### WHAT IS NEEDED
From the listing below, work out the number of lines containing "labelling" and give that number without comment.

◆ ◆ ◆

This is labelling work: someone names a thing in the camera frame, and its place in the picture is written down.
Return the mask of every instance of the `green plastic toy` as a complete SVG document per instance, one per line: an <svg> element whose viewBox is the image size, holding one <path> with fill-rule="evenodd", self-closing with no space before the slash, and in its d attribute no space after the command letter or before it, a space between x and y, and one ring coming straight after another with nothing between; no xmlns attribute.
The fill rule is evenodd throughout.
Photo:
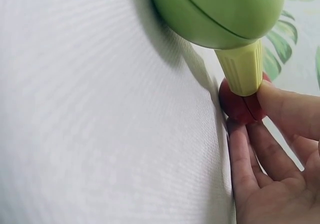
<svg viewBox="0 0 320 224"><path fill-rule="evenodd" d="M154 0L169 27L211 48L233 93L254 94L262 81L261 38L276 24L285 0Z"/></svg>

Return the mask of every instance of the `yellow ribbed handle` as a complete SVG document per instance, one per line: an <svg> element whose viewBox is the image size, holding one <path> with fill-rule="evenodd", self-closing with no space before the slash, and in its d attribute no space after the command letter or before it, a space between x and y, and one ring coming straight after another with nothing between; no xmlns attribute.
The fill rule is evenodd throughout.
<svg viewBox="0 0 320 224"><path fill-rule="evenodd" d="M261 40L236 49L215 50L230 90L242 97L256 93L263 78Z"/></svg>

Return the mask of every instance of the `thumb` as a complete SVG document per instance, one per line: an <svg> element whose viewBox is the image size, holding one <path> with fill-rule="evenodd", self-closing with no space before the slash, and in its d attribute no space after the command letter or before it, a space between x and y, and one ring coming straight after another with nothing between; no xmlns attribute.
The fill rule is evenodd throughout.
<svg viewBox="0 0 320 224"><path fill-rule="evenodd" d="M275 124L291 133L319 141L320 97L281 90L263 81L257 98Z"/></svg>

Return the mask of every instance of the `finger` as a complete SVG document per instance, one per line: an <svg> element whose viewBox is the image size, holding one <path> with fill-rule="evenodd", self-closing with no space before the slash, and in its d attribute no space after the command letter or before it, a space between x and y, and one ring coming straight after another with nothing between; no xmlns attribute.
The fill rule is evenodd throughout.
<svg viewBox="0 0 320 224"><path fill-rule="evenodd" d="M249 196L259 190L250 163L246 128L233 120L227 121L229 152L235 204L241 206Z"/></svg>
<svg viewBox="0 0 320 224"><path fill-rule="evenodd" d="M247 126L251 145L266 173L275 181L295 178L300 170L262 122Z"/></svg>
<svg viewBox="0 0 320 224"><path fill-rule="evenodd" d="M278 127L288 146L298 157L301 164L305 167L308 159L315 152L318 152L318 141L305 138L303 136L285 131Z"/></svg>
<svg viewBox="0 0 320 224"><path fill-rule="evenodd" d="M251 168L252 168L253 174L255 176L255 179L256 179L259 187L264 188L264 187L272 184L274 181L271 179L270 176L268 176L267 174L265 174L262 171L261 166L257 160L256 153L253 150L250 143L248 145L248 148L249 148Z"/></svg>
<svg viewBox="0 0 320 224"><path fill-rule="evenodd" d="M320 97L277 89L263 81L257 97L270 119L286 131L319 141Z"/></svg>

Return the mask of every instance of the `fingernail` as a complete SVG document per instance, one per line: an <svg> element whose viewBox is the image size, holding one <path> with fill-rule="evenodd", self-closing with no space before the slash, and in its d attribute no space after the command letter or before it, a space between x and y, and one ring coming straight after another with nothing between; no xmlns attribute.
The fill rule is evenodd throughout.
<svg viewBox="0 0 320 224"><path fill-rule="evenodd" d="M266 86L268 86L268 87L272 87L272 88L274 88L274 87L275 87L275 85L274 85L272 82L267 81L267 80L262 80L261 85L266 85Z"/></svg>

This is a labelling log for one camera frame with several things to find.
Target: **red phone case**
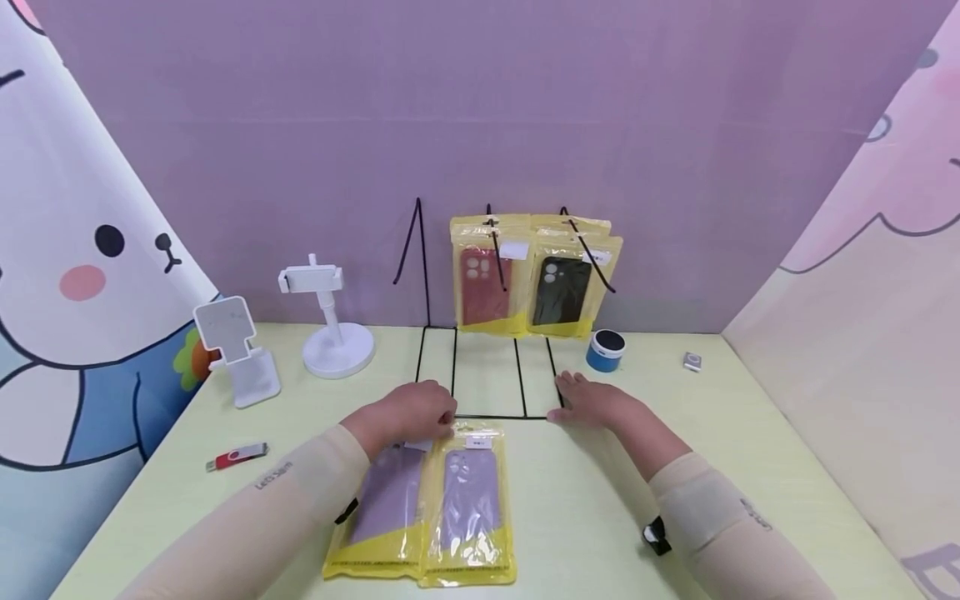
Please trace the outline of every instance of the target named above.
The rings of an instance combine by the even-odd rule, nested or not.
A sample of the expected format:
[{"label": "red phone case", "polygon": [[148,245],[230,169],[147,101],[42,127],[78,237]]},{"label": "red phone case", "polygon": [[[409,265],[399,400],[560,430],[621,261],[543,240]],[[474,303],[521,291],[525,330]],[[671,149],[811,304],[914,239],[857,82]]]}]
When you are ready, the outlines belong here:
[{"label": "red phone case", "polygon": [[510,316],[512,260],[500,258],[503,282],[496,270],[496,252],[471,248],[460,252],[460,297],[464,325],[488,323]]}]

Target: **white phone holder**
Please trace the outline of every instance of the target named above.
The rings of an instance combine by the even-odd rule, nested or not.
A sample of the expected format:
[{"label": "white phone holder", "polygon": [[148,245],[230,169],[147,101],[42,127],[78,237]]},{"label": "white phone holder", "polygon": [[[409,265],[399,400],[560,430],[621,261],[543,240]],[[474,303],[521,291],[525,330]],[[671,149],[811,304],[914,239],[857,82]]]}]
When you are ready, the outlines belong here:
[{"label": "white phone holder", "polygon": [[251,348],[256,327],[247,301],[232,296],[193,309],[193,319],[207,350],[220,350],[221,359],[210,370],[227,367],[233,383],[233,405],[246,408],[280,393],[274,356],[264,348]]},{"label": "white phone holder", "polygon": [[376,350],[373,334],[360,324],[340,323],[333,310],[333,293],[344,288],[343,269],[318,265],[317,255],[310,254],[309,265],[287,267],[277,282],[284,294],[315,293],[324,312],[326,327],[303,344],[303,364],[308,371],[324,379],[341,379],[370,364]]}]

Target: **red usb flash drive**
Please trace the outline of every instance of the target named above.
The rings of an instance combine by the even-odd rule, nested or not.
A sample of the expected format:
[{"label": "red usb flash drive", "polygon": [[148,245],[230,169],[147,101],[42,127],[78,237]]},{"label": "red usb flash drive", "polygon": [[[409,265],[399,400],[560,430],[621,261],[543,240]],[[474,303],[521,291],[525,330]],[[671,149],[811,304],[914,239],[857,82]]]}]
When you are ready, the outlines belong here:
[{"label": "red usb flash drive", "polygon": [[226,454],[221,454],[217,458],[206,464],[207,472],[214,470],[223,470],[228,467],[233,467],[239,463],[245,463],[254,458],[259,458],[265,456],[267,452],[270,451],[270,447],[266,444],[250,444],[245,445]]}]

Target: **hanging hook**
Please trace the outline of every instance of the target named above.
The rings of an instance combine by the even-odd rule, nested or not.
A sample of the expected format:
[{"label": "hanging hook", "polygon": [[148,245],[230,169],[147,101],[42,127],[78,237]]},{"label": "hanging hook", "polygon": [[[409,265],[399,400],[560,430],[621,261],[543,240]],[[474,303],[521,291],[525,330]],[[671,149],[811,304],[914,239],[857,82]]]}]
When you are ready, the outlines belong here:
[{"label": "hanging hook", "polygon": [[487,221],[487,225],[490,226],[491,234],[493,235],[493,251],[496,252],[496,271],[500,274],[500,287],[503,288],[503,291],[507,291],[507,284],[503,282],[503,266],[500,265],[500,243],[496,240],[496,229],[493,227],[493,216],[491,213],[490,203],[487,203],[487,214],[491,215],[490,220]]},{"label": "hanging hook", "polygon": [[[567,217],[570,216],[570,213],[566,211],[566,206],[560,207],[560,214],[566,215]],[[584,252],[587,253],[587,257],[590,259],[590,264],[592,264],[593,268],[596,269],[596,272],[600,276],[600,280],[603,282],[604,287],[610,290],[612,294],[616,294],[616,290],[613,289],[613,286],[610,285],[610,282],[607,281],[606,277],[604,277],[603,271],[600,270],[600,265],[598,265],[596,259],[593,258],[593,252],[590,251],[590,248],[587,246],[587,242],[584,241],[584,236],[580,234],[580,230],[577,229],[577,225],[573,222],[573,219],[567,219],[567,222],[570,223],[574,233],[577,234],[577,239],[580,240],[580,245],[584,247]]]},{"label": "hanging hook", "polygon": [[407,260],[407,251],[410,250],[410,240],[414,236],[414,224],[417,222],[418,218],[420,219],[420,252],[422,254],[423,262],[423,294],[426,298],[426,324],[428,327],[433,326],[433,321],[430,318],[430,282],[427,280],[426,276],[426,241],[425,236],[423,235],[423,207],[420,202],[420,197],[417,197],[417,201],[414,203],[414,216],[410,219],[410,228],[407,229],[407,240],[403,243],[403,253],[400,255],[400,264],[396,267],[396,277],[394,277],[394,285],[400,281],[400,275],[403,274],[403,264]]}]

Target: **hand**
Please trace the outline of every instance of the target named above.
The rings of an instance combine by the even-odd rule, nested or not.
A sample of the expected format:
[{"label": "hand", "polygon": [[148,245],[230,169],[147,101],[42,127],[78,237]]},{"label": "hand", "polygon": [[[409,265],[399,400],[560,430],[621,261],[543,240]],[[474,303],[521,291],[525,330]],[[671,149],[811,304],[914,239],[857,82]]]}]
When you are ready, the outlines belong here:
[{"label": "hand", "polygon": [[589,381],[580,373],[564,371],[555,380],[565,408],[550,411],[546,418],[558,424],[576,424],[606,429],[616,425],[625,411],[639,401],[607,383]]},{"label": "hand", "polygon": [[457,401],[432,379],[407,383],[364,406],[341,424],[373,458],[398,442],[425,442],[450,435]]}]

◆ ◆ ◆

### OUTPUT OF THE TASK
2